* Problem to work on: Beginning at the line containing "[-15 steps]", output every line to the end of the data below exactly as it appears.

* Source data:
▶

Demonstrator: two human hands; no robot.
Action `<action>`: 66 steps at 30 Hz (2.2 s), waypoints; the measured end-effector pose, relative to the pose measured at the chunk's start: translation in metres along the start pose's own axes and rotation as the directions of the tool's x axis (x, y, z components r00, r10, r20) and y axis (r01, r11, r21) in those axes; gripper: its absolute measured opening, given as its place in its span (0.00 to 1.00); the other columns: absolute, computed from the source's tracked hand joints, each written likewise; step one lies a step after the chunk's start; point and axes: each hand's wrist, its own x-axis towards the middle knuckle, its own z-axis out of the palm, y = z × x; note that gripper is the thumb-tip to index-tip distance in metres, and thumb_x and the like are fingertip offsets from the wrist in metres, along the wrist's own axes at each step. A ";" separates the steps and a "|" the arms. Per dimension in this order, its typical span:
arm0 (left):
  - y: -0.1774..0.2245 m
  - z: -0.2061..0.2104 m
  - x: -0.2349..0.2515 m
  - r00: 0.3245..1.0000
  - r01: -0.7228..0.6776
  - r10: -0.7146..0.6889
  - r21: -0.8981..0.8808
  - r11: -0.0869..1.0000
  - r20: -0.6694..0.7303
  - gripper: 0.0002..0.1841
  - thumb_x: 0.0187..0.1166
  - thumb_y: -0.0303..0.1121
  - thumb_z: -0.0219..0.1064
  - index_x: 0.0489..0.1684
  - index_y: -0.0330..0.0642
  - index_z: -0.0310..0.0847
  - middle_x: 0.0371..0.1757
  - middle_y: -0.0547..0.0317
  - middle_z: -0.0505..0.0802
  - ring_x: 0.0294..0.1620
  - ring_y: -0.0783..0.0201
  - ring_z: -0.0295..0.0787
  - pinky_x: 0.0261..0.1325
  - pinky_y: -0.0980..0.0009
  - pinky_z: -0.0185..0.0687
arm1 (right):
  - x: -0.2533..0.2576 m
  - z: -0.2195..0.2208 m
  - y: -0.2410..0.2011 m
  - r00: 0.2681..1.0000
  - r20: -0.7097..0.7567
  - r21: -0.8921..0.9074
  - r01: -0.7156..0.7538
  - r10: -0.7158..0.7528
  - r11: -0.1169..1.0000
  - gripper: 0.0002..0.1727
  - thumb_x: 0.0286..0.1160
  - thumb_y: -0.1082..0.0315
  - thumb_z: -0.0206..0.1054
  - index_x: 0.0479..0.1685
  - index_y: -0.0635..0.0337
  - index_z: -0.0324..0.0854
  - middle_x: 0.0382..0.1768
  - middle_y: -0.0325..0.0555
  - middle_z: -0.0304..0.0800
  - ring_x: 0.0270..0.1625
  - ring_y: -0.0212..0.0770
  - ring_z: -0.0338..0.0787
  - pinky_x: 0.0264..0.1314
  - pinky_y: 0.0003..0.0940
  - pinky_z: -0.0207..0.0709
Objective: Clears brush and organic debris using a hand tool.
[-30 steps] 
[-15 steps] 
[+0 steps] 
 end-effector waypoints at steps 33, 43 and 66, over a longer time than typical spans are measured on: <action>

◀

* Solution:
[-15 steps] 
[+0 steps] 
 end-effector waypoints at steps 33, 43 and 66, over a longer time than typical spans are measured on: <action>

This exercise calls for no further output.